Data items
————

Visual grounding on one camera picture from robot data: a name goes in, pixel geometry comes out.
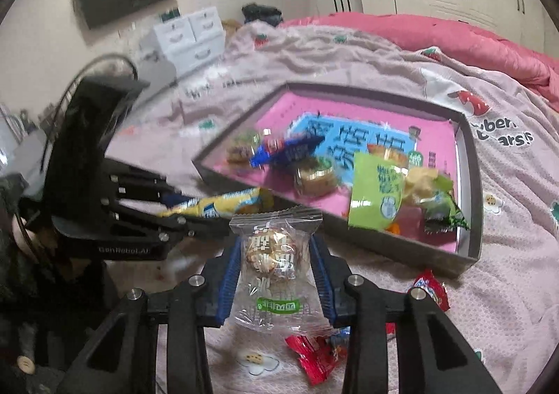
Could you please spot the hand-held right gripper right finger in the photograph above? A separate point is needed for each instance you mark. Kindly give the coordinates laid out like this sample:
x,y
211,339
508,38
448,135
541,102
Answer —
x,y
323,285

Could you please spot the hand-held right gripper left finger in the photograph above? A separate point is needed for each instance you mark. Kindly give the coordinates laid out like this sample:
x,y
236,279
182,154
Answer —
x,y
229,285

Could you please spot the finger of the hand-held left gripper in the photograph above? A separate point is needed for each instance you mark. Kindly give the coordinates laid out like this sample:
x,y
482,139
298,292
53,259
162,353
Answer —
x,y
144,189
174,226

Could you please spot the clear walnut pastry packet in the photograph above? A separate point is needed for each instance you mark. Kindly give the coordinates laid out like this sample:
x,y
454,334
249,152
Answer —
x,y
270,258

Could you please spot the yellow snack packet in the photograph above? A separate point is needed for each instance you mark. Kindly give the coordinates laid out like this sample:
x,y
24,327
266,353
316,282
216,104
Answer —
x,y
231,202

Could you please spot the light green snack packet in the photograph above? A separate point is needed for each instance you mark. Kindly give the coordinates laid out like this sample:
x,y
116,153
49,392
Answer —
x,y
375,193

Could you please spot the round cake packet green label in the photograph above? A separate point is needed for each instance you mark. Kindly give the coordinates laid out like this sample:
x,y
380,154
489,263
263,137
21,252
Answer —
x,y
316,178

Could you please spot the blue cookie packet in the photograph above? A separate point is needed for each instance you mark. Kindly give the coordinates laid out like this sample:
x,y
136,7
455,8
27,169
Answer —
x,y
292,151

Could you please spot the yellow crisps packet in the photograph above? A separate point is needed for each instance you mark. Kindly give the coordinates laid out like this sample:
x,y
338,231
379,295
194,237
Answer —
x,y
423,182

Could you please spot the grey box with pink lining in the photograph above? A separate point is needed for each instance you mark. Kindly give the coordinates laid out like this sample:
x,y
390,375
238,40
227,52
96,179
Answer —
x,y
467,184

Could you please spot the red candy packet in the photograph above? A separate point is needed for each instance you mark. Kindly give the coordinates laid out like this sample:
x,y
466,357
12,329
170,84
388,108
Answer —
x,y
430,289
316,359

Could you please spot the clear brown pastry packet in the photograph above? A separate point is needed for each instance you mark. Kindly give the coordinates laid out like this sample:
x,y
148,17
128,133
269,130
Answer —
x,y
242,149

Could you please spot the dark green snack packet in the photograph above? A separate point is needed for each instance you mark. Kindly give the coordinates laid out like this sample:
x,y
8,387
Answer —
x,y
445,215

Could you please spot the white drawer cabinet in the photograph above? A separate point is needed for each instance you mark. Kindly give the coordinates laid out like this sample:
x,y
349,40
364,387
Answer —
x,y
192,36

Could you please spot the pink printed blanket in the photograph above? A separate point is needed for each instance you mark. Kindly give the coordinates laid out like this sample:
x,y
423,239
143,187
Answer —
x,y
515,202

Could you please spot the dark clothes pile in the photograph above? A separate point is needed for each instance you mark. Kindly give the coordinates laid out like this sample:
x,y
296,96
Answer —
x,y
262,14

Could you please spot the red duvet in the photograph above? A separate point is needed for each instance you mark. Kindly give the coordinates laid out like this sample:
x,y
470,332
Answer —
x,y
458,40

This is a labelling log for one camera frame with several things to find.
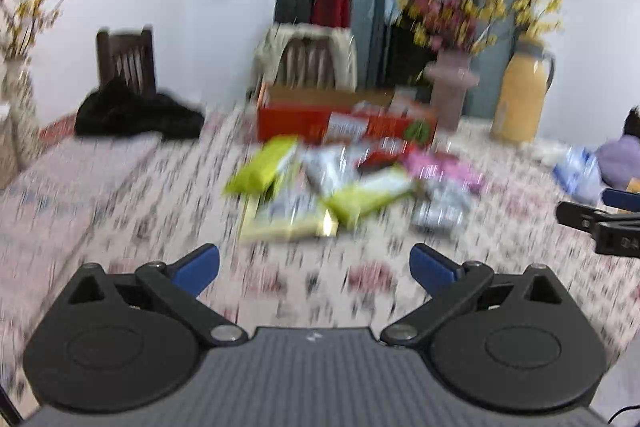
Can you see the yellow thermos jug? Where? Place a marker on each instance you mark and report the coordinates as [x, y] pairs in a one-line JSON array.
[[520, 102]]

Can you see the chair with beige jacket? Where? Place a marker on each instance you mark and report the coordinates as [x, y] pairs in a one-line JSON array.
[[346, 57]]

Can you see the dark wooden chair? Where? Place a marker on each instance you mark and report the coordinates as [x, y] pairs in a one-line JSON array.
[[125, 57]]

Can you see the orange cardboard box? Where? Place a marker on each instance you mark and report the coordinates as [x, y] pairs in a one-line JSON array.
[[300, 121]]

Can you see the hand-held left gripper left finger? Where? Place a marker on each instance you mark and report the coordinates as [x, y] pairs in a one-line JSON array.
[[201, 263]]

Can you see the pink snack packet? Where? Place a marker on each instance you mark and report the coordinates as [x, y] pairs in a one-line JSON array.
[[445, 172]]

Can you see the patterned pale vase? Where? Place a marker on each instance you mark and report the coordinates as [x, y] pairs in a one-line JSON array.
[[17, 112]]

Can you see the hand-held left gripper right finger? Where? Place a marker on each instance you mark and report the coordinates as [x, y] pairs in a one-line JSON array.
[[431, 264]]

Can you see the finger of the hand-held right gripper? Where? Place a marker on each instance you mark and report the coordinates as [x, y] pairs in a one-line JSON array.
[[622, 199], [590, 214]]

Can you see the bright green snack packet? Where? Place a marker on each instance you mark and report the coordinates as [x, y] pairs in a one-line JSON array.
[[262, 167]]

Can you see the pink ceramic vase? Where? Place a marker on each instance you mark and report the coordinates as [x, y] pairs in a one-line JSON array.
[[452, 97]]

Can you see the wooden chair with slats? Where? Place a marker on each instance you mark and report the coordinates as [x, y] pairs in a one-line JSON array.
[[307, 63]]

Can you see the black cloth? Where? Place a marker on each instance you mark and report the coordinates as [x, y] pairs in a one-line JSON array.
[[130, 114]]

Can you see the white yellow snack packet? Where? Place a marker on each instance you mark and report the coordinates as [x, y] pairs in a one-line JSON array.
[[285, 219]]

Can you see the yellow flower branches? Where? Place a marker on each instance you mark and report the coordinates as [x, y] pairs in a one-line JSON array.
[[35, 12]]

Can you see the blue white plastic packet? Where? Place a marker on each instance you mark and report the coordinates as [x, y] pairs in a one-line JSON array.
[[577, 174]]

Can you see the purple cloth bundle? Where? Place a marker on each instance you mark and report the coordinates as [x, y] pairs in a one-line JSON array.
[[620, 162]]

————

Task directions: All entries are to be duplicated exactly, with the pictures left out.

Exercise response:
Visual grounding on one camera picture from robot data: a name goes in, pixel geometry comes out.
Could you please spot the hand-held right gripper right finger in the photograph above? A separate point is needed for each instance you mark. Kindly give the coordinates laid out like this sample:
x,y
211,339
508,38
448,135
541,102
Answer —
x,y
323,285

Could you please spot the hand-held right gripper left finger in the photograph above? A separate point is needed for each instance you mark. Kindly give the coordinates laid out like this sample:
x,y
236,279
182,154
Answer —
x,y
229,285

Could you please spot the finger of the hand-held left gripper in the photograph above? A separate point is needed for each instance you mark. Kindly give the coordinates laid out like this sample:
x,y
482,139
298,292
53,259
162,353
Answer —
x,y
144,189
174,226

Could you please spot the clear walnut pastry packet in the photograph above? A separate point is needed for each instance you mark. Kindly give the coordinates laid out like this sample:
x,y
454,334
249,152
Answer —
x,y
270,258

Could you please spot the yellow snack packet in the photograph above? A separate point is needed for each instance you mark. Kindly give the coordinates laid out like this sample:
x,y
24,327
266,353
316,282
216,104
Answer —
x,y
231,202

Could you please spot the light green snack packet in the photograph above? A separate point is needed for each instance you mark. Kindly give the coordinates laid out like this sample:
x,y
116,153
49,392
Answer —
x,y
375,193

Could you please spot the round cake packet green label in the photograph above? A separate point is needed for each instance you mark. Kindly give the coordinates laid out like this sample:
x,y
380,154
489,263
263,137
21,252
Answer —
x,y
316,178

Could you please spot the blue cookie packet in the photograph above? A separate point is needed for each instance you mark. Kindly give the coordinates laid out like this sample:
x,y
136,7
455,8
27,169
Answer —
x,y
292,151

Could you please spot the yellow crisps packet in the photograph above? A separate point is needed for each instance you mark. Kindly give the coordinates laid out like this sample:
x,y
338,231
379,295
194,237
Answer —
x,y
423,182

Could you please spot the grey box with pink lining in the photograph above? A separate point is needed for each instance you mark. Kindly give the coordinates laid out like this sample:
x,y
390,375
238,40
227,52
96,179
Answer —
x,y
467,184

Could you please spot the red candy packet in the photograph above? A separate point is needed for each instance you mark. Kindly give the coordinates laid out like this sample:
x,y
466,357
12,329
170,84
388,108
Answer —
x,y
430,289
316,359

Could you please spot the clear brown pastry packet in the photograph above? A separate point is needed for each instance you mark. Kindly give the coordinates laid out like this sample:
x,y
148,17
128,133
269,130
Answer —
x,y
242,149

Could you please spot the dark green snack packet in the photograph above? A separate point is needed for each instance you mark. Kindly give the coordinates laid out like this sample:
x,y
8,387
Answer —
x,y
445,215

Could you please spot the white drawer cabinet in the photograph above? A separate point is needed for each instance you mark. Kindly give the coordinates laid out like this sample:
x,y
349,40
364,387
Answer —
x,y
192,36

Could you please spot the pink printed blanket in the photograph above? A separate point is needed for each instance you mark. Kindly give the coordinates laid out like this sample:
x,y
423,239
143,187
Answer —
x,y
515,202

Could you please spot the dark clothes pile in the photograph above? A separate point is needed for each instance you mark. Kindly give the coordinates laid out like this sample:
x,y
296,96
Answer —
x,y
262,14

Could you please spot the red duvet in the photograph above? A separate point is needed for each instance you mark. Kindly give the coordinates laid out like this sample:
x,y
470,332
Answer —
x,y
458,40

This is a labelling log for one camera frame with several things to find.
Can you see the yellow thermos jug? Where? Place a marker on each instance you mark and report the coordinates as [x, y] pairs in a one-line JSON array.
[[520, 102]]

Can you see the chair with beige jacket? Where? Place a marker on each instance you mark and report the coordinates as [x, y] pairs in a one-line JSON array.
[[346, 57]]

Can you see the dark wooden chair? Where? Place a marker on each instance you mark and report the coordinates as [x, y] pairs in a one-line JSON array.
[[125, 57]]

Can you see the orange cardboard box? Where? Place a marker on each instance you mark and report the coordinates as [x, y] pairs in a one-line JSON array.
[[300, 121]]

Can you see the hand-held left gripper left finger? Where? Place a marker on each instance you mark and report the coordinates as [x, y] pairs in a one-line JSON array.
[[201, 263]]

Can you see the pink snack packet? Where? Place a marker on each instance you mark and report the coordinates as [x, y] pairs in a one-line JSON array.
[[445, 172]]

Can you see the patterned pale vase? Where? Place a marker on each instance you mark and report the coordinates as [x, y] pairs in a one-line JSON array.
[[17, 112]]

Can you see the hand-held left gripper right finger? Where? Place a marker on each instance you mark and report the coordinates as [x, y] pairs in a one-line JSON array.
[[431, 264]]

Can you see the finger of the hand-held right gripper? Where? Place a marker on each instance you mark and report the coordinates as [x, y] pairs in a one-line JSON array.
[[622, 199], [590, 214]]

Can you see the bright green snack packet? Where? Place a marker on each instance you mark and report the coordinates as [x, y] pairs in a one-line JSON array.
[[262, 167]]

Can you see the pink ceramic vase? Where? Place a marker on each instance you mark and report the coordinates as [x, y] pairs in a one-line JSON array.
[[452, 97]]

Can you see the wooden chair with slats? Where? Place a marker on each instance you mark and report the coordinates as [x, y] pairs in a one-line JSON array.
[[307, 63]]

Can you see the black cloth? Where? Place a marker on each instance you mark and report the coordinates as [x, y] pairs in a one-line JSON array.
[[130, 114]]

Can you see the white yellow snack packet? Where? Place a marker on each instance you mark and report the coordinates as [x, y] pairs in a one-line JSON array.
[[285, 219]]

Can you see the yellow flower branches? Where? Place a marker on each instance you mark and report the coordinates as [x, y] pairs in a one-line JSON array.
[[35, 12]]

Can you see the blue white plastic packet? Where? Place a marker on each instance you mark and report the coordinates as [x, y] pairs in a one-line JSON array.
[[577, 174]]

Can you see the purple cloth bundle? Where? Place a marker on each instance you mark and report the coordinates as [x, y] pairs in a one-line JSON array.
[[620, 162]]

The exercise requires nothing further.